Vlad the Impaler’s favorite joke starts this way: “So this bar goes into this guy…”

Back to the war. Er, special military operation. It’s still early in the game, but in true 2020s fashion, the winners so far seem to be no one except the guys selling missile insurance and the printers at the Federal Reserve©.

Are we done yet? No, we’re not. So, let’s look at The Bad and The Good, at least so far.

The Bad

Energy prices are exploding upward faster than a Houthi suicide bomber on Red Bull®.

Oil is headed toward levels so high I won’t be able to bathe in it anymore, feeling the luxury of 10-W40 as it coats every inch of my skin. I remember when crude oil was cheap enough I could afford to fill my pool with it.

Sadly, those days are gone.

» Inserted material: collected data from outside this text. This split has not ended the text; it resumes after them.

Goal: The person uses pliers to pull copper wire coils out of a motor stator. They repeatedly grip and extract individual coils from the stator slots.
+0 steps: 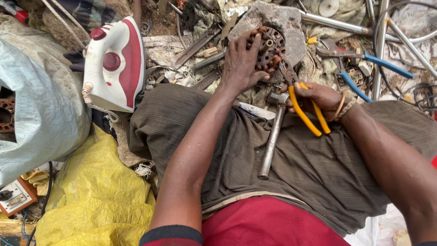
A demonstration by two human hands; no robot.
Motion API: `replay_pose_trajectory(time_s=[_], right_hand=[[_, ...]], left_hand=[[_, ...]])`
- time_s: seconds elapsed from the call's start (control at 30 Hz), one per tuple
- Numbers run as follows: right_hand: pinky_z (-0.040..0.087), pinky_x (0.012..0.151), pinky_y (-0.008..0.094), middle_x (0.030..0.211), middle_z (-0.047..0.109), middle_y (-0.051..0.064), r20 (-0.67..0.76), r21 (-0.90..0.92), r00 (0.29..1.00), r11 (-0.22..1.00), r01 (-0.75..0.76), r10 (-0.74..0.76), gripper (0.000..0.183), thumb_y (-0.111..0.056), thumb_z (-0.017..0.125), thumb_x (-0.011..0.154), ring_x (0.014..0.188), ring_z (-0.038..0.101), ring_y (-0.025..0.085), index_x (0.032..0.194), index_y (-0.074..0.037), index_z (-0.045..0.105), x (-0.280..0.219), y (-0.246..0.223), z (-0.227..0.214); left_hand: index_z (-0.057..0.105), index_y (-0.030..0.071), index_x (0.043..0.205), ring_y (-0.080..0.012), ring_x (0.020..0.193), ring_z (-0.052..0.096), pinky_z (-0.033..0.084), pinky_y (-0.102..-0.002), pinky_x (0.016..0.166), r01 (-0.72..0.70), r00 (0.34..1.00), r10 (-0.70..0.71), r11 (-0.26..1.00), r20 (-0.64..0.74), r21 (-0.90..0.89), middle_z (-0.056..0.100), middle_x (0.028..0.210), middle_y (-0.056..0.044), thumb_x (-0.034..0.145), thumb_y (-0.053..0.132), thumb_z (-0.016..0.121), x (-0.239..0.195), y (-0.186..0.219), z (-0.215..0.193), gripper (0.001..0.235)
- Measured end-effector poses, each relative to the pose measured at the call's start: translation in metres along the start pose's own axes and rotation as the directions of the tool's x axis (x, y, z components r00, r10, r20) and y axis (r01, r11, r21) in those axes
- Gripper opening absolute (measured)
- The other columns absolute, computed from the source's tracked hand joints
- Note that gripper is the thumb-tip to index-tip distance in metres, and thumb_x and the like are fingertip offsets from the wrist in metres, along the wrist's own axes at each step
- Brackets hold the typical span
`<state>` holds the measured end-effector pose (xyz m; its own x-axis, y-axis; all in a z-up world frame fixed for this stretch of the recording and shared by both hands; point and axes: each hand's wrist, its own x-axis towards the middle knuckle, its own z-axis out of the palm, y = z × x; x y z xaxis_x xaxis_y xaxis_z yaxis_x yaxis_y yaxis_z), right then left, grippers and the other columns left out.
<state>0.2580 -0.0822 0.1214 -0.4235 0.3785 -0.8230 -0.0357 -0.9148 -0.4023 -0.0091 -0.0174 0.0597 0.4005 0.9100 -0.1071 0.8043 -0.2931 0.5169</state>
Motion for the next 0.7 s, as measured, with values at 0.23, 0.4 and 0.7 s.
replay_pose_trajectory(time_s=[0.23,0.4,0.7], right_hand=[[0.051,0.059,0.033,0.085,0.063,0.009,-0.211,-0.518,0.968,0.855,0.01,-0.139,0.034,-0.03,0.061,0.105,0.067,0.056,0.016,0.124,-0.001,0.059,0.0,0.007,0.03],[0.048,0.055,0.038,0.082,0.066,0.015,-0.32,-0.946,0.779,0.141,-0.291,-0.539,0.036,-0.015,0.059,0.102,0.06,0.056,0.022,0.137,-0.011,0.05,0.015,0.018,0.035],[0.055,0.079,0.044,0.104,0.068,0.019,-0.098,-0.908,0.904,0.409,0.091,-0.417,0.067,-0.036,0.069,0.092,0.092,0.065,0.029,0.149,-0.015,0.041,-0.027,0.008,0.052]], left_hand=[[0.029,0.01,0.157,-0.0448,0.137,0.034,0.035,-0.066,0.112,-0.005,0.999,0.006,0.999,-0.033,0.037,0.025,0.154,-0.026,0.064,0.062,0.092,0.002,-0.005,0.008,0.123],[0.035,0.01,0.155,-0.0447,0.135,0.038,0.036,-0.064,0.112,-0.023,0.999,0.025,0.998,-0.044,0.051,0.029,0.153,-0.026,0.06,0.062,0.093,0.007,-0.004,-0.002,0.122],[0.069,0.014,0.119,-0.0239,0.119,0.065,0.056,-0.043,0.102,-0.149,0.922,-0.042,0.879,-0.386,-0.453,0.071,0.121,-0.011,0.1,0.077,0.04,-0.026,0.027,-0.033,0.072]])
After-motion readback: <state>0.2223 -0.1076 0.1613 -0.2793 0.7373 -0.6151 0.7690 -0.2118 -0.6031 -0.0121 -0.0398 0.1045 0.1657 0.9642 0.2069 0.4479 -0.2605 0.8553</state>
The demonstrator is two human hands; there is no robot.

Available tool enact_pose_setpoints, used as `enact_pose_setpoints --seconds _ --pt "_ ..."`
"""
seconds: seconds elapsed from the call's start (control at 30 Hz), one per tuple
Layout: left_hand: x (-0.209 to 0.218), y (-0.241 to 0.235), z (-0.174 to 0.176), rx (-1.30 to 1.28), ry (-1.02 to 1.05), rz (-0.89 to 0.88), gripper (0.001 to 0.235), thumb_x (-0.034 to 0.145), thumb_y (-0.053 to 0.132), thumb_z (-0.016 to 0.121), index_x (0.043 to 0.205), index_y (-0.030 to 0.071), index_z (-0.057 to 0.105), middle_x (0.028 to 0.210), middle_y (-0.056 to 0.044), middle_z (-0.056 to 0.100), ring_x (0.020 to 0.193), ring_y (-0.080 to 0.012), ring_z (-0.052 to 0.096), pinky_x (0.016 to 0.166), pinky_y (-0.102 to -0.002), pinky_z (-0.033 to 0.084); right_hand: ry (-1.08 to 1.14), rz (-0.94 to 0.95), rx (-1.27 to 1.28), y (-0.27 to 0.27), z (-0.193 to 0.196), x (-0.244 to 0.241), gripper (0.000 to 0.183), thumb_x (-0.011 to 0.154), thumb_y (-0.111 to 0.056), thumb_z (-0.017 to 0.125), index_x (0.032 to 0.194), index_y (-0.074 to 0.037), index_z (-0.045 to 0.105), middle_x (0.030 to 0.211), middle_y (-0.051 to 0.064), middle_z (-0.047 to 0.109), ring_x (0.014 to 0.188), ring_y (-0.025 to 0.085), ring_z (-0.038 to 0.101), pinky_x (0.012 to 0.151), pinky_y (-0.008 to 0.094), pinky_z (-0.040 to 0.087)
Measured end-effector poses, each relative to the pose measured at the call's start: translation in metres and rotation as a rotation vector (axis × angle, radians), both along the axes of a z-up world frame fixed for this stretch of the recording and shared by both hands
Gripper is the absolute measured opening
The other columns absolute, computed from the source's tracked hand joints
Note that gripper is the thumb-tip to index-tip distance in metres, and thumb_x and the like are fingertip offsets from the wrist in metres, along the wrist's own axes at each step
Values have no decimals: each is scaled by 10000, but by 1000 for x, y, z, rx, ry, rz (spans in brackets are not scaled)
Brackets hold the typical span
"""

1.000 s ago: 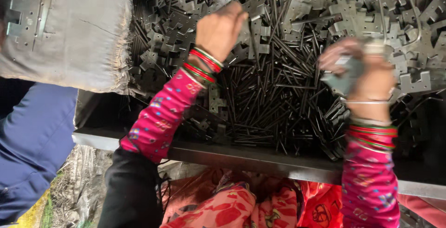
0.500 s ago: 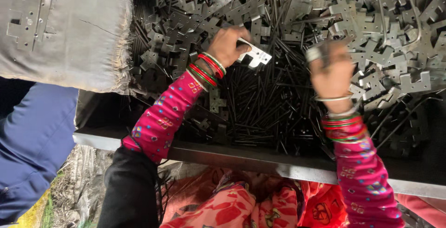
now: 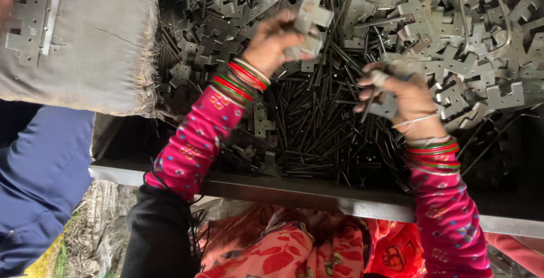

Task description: The person picks up and sorts T-shaped metal brackets and pins from a large metal bin by hand while sitting on the floor alongside others.

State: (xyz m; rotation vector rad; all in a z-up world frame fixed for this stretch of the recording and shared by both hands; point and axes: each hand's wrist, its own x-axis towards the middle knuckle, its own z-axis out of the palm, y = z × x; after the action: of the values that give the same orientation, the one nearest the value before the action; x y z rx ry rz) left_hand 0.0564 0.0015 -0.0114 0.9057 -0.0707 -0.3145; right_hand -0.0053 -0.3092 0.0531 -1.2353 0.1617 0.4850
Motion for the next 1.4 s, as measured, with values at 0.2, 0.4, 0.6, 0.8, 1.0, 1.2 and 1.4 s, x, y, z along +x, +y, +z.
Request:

Brent crude (a proxy for crude oil that shows up on a ship) is up over 40 percent since the strikes started. Analysts are whispering $110-plus if they have bought futures, and I’ve heard that it might go higher, still.

High energy prices act like an immediate tax increase on everything except paper straws in plastic wrappers in California. Periodically purchased Pringles®? Pricier. Pickles? Pricier. Plaster of Paris? Pricey. PEZ® is even presently a pretty penny purchase.

Oh, wait, pennies are too expensive to make.

I think King Arthur would be interested in this, since at either end they’d need a place to park, which would mean two places called Camelot.

Meanwhile the United States is burning through billions of dollars of precision munitions that take years to manufacture just to turn perfectly good Iranian concrete into expensive Iranian gravel. Concrete costs a few hundred bucks per cubic yard and you can pour a bunch in an afternoon if there are enough Mexicans around.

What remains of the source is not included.